TASK DIRECTIONS:
Output the data as it stands. Each line must match exactly.

INFORMATION PROVIDED:
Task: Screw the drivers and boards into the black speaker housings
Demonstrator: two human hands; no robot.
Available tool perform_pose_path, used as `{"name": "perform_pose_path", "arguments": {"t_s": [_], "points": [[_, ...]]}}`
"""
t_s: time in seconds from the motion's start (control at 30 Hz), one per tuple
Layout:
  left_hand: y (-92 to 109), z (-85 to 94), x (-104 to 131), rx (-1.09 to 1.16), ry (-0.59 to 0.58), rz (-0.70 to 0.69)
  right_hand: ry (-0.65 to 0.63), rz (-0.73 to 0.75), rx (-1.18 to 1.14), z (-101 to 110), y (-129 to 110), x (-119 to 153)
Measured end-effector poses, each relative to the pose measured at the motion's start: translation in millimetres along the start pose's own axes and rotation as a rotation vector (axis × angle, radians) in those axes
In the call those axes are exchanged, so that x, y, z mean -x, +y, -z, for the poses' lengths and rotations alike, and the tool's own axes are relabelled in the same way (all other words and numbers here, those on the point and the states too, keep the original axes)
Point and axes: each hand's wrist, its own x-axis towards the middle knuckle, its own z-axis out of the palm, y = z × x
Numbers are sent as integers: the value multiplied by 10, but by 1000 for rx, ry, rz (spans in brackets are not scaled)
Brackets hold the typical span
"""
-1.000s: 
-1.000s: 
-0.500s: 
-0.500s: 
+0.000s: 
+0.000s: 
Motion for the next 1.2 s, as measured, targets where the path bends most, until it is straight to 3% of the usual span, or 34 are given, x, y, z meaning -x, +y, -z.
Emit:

SOLUTION TO THE PROBLEM:
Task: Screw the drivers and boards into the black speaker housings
Demonstrator: two human hands; no robot.
Available tool perform_pose_path, used as `{"name": "perform_pose_path", "arguments": {"t_s": [_], "points": [[_, ...]]}}`
"""
t_s: time in seconds from the motion's start (control at 30 Hz), one per tuple
Layout:
  left_hand: y (-92 to 109), z (-85 to 94), x (-104 to 131), rx (-1.09 to 1.16), ry (-0.59 to 0.58), rz (-0.70 to 0.69)
  right_hand: ry (-0.65 to 0.63), rz (-0.73 to 0.75), rx (-1.18 to 1.14), z (-101 to 110), y (-129 to 110), x (-119 to 153)
Measured end-effector poses, each relative to the pose measured at the motion's start: translation in millimetres along the start pose's own axes and rotation as a rotation vector (axis × angle, radians) in those axes
In the call those axes are exchanged, so that x, y, z mean -x, +y, -z, for the poses' lengths and rotations alike, and the tool's own axes are relabelled in the same way (all other words and numbers here, those on the point and the states too, keep the original axes)
Point and axes: each hand's wrist, its own x-axis towards the middle knuckle, its own z-axis out of the palm, y = z × x
Numbers are sent as integers: the value multiplied by 10, but by 1000 for rx, ry, rz (spans in brackets are not scaled)
Brackets hold the typical span
"""
-1.000s: 
-1.000s: 
-0.500s: 
-0.500s: 
+0.000s: 
+0.000s: 
Motion for the next 1.2 s, as measured, targets where the path bends most, until it is straight to 3% of the usual span, or 34 are given, x, y, z meaning -x, +y, -z.
Emit:

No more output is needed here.